People who feast all the time have their hormones to blame, as the research showed they produced low levels of a certain chemical which signifies that the stomach is full. Therefore they always feel hungry as the brain is not receiving the signs that it should stop eating.

“Some people have astonishingly low levels of certain gut hormones and are not getting those signals,” says Susan Jebb, a professor of diet and population at Oxford University.

Constant Cravers

On the other hand, constant cravers can call upon their genes as the culprit, as they have acquired a “hungry brain” that requires fatty and sugary foods. Research has showed that certain genes predispose us to crave these compounds.

“The role genes play in losing weight is unequivocal, but due to changes in technology we are beginning to find out what these genes are,” says geneticist Dr Giles Yeo, from Cambridge University.

Emotional Eaters

People who eat when they are in crisis or anxious have developed a habit of reaching for food whenever they are in a stressful situation. The brain then releases a powerful chemical upon receiving the food, much like a reward.
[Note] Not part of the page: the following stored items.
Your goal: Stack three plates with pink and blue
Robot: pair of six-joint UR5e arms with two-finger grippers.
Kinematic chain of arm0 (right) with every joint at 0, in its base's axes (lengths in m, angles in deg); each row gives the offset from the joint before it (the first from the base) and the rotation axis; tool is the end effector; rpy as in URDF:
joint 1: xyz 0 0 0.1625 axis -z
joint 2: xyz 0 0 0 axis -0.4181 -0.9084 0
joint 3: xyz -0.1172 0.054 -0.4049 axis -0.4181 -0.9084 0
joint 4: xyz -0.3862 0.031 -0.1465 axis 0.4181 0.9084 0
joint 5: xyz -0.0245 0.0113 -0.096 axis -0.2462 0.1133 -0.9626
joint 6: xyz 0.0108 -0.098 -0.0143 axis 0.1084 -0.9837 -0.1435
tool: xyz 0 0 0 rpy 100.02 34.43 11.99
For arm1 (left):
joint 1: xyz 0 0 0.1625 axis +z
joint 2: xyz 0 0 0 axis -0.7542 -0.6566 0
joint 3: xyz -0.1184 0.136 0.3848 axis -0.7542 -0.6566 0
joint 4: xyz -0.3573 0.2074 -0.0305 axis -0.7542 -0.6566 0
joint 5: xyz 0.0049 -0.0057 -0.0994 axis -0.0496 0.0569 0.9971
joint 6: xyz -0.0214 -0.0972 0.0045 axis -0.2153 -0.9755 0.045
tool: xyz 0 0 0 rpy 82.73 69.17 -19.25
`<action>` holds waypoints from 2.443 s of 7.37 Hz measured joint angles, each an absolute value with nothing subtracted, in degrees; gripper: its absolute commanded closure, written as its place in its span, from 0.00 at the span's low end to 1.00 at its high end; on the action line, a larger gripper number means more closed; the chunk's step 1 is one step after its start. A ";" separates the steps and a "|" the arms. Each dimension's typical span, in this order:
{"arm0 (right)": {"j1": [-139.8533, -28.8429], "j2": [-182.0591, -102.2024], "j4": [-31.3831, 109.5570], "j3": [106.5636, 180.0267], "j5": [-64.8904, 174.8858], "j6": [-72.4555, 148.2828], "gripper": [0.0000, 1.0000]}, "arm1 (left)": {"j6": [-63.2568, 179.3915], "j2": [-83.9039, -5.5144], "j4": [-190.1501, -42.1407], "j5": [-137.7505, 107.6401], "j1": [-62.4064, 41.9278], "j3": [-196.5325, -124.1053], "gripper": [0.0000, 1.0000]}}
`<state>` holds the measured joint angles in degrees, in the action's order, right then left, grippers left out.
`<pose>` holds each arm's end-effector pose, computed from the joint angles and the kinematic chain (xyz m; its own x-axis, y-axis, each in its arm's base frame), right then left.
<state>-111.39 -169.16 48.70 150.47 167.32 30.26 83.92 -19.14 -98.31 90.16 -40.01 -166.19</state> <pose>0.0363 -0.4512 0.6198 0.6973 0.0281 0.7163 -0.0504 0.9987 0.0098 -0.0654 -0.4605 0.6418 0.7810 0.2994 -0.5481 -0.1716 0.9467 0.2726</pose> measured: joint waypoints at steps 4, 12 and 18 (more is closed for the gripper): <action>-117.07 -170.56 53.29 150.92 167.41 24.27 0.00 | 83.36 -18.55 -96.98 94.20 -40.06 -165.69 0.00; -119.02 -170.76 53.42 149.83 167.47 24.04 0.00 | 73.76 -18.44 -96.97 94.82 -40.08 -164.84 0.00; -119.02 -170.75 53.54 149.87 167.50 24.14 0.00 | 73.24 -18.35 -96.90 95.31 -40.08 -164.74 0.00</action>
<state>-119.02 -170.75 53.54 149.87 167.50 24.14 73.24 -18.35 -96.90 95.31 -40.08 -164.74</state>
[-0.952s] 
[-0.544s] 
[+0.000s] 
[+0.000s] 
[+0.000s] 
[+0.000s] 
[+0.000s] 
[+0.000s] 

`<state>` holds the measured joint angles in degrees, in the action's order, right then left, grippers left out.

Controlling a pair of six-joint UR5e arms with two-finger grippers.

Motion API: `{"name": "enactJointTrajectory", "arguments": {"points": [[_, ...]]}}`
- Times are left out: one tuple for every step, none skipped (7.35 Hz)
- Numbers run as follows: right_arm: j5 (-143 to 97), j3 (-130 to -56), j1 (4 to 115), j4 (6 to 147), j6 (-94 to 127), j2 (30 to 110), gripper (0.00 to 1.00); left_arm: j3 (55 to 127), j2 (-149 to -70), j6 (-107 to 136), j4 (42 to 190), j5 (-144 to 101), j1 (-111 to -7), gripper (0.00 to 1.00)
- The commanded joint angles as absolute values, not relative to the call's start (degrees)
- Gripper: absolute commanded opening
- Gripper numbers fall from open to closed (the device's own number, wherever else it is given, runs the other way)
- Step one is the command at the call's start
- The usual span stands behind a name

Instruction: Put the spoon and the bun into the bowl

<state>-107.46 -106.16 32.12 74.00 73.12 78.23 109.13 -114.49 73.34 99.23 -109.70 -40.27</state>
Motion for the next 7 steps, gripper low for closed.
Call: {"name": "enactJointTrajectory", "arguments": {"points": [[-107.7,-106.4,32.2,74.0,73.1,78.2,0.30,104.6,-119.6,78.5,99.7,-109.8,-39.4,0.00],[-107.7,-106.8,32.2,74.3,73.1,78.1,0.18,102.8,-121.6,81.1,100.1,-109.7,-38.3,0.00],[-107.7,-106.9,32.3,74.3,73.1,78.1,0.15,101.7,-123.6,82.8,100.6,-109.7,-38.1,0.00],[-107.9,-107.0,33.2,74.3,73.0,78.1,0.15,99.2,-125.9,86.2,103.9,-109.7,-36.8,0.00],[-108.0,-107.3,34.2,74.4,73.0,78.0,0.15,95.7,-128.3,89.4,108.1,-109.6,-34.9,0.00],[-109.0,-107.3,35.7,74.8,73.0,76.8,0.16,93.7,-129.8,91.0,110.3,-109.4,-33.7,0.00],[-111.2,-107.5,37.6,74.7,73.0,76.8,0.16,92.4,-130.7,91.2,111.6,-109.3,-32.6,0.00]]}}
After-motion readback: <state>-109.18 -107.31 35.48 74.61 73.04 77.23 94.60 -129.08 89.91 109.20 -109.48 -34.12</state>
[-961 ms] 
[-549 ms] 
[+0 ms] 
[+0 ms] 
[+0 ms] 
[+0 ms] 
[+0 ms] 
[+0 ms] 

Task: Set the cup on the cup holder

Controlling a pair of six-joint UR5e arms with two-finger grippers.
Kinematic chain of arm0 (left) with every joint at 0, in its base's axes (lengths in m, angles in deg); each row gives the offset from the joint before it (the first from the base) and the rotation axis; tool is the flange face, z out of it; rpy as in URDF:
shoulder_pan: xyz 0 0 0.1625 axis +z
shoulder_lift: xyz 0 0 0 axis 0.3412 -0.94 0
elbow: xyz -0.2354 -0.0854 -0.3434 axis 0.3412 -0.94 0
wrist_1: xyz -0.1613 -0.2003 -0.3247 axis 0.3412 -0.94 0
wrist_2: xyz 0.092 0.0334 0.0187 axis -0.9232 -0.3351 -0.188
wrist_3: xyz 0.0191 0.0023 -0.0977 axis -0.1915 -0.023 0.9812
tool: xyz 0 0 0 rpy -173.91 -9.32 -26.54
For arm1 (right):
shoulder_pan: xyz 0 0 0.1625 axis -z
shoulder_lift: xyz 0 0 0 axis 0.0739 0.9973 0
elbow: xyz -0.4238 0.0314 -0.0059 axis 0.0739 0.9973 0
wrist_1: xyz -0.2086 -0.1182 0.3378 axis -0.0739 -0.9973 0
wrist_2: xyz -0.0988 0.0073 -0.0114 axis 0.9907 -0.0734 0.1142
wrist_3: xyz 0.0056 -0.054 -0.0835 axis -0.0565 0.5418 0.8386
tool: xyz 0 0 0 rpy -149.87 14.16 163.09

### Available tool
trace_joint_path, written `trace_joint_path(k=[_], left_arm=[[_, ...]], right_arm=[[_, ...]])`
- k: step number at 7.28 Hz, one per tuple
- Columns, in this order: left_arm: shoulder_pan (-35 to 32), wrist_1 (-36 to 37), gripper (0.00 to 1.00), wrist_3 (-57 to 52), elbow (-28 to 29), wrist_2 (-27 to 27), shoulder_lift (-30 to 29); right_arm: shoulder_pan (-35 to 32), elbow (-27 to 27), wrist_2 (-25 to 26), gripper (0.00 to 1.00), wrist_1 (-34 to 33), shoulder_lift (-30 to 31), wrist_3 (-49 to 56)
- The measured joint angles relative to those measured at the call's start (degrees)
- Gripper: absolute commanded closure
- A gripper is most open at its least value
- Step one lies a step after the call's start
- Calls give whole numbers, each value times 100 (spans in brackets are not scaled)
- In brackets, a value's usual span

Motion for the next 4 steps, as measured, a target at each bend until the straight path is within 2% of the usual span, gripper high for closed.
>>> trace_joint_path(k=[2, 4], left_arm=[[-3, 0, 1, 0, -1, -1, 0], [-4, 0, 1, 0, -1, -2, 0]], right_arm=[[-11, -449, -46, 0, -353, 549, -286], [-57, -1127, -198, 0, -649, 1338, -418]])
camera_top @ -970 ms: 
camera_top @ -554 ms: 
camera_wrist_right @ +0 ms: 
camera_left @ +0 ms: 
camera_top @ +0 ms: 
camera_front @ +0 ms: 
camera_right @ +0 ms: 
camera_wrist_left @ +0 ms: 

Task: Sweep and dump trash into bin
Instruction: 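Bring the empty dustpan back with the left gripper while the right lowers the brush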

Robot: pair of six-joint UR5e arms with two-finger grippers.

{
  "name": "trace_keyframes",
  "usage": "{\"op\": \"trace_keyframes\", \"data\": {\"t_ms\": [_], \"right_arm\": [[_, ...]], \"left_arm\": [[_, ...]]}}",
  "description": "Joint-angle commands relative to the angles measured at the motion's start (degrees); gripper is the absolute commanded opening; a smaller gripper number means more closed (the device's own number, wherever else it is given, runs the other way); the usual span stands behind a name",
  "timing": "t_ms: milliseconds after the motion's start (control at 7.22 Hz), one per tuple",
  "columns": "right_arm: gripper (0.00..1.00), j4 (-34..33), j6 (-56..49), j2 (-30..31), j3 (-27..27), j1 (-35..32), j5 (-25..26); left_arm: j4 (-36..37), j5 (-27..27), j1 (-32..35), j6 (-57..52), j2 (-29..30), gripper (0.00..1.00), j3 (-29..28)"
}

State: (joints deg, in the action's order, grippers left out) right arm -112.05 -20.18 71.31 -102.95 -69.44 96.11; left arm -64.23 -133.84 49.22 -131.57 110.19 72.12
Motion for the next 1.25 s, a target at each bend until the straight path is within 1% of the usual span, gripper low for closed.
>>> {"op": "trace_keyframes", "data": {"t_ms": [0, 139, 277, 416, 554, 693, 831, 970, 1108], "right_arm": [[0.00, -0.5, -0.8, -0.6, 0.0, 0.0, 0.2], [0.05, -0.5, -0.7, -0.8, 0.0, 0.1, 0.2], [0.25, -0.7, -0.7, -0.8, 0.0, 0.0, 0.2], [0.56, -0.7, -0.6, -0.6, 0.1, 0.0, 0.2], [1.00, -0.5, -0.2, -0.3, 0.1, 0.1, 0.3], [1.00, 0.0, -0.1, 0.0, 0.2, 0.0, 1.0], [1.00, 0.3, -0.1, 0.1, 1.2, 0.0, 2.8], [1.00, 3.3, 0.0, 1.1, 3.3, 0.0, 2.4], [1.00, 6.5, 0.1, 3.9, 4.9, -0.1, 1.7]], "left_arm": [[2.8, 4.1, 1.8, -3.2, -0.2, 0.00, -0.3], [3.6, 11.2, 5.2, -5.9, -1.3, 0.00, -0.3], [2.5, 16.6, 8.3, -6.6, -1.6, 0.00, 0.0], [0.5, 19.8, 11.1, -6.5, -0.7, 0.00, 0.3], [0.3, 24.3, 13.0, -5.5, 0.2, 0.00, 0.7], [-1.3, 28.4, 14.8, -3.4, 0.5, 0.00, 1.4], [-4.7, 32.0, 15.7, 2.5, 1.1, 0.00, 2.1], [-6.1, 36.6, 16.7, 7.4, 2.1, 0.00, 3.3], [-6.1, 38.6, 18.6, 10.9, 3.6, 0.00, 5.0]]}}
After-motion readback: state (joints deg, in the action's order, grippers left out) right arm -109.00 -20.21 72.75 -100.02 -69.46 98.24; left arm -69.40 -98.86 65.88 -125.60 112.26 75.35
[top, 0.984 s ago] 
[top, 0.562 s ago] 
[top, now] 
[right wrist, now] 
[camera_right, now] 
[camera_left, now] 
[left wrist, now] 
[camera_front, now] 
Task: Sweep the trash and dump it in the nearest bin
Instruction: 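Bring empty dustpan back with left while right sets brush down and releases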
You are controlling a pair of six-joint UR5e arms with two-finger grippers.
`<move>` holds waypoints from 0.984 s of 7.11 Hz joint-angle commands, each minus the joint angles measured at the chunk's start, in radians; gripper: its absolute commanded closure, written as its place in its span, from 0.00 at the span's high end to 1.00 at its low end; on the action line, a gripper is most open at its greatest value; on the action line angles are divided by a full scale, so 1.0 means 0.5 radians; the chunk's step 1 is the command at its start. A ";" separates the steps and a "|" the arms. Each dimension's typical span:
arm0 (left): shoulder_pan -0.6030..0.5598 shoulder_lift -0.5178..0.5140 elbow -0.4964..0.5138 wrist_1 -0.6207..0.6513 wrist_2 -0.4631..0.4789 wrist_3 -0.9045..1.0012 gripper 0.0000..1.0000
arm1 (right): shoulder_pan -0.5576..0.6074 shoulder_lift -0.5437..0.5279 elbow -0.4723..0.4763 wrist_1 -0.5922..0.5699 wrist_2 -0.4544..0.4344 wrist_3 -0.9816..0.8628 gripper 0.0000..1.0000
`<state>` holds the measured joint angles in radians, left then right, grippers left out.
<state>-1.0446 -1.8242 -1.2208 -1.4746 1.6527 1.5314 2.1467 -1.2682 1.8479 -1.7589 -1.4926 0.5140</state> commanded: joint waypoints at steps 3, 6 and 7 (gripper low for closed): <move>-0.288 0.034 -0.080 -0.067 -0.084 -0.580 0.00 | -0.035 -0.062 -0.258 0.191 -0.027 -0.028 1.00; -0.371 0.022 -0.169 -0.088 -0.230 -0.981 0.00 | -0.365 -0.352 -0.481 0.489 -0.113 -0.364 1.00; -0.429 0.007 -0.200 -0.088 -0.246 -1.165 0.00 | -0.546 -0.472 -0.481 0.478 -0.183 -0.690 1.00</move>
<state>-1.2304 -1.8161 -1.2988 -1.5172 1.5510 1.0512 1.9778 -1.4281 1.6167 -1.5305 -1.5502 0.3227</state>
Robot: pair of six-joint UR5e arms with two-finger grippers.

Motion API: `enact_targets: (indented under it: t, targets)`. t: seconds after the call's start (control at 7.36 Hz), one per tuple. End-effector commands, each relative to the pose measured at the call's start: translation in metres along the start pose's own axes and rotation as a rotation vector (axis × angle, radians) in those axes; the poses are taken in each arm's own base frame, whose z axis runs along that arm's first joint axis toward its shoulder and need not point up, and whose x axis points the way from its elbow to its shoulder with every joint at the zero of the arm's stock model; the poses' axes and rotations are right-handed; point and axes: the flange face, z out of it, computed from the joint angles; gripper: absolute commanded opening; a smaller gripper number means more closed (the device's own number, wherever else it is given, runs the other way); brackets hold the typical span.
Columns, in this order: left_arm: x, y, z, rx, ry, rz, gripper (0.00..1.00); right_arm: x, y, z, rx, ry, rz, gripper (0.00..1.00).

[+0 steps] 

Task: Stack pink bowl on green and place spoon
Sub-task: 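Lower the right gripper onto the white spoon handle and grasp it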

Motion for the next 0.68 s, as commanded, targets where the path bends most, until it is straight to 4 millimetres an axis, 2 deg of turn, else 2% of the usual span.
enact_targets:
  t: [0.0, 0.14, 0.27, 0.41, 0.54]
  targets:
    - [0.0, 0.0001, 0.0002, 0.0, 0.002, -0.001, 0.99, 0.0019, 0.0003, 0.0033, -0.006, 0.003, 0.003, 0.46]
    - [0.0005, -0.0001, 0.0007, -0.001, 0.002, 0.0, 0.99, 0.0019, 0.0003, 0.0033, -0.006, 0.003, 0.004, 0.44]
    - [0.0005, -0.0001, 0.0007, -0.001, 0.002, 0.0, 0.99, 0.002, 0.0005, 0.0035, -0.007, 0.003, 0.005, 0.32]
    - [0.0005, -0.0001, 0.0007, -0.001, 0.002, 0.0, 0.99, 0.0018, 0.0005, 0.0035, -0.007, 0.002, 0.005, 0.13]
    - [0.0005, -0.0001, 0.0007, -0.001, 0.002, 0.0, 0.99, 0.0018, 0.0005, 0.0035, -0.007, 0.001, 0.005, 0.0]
“People often think diets are about willpower,” says Jebb. “Forget that, diets are about habits. There has never been a study that says people can will themselves to lose weight, but they can change their habits.”

Once people have identified which group they belong to, they can then follow a diet specifically tailored to that group.

Food for Feasters

Feasters should eat foods that keep them fuller for longer, so anything with high amounts of protein, such as lean meat, fish, cheese, eggs and nuts. They should also have a low glycaemia index (GI) like basmati rice, lentils, grains and cereals. No potatoes or bread because they don’t make people feel full for very long.

“Protein and carbs that are not absorbed quickly are absorbed lower down the gut, producing more hormones that make us feel fuller,” says gut hormone specialist Prof Fiona Gribble, from Cambridge University.

Food for Constant Cravers

Constant cravers are always hungry so a 7 day a week diet is hard for them. Instead they need to quickly shock their bodies and get their metabolism working again, so a diet of 800 calories a day for two days of the week and healthy eating for the other five (intermittent fasting) should help them lose weight.

“Constant cravers have the toughest job as they have a strong predisposition to being overweight,” says Jebb. “The fasting diet should shock their bodies into burning fat.”

Food for Emotional Eaters

Emotional eaters need to break the associations they have made with food so should swap unhealthy snacks with fruit and start attending group support to trigger the reward part of the brain that used to rely on food.

Other tips for losing weight

As well as finding out which group you belong to, the study identified several other basic tips to help people lose weight.

  • Eat slowly. This gives the hormones in the gut time to reach the brain and tell it that you are full up.
  • Always eat breakfast. It not only sets you up for the day but prevents you snacking on high fat or sugary foods midday.
  • Soup and smoothies makes you feel fuller. These types of foods tend to hold in the stomach for longer and make you feel fuller for longer.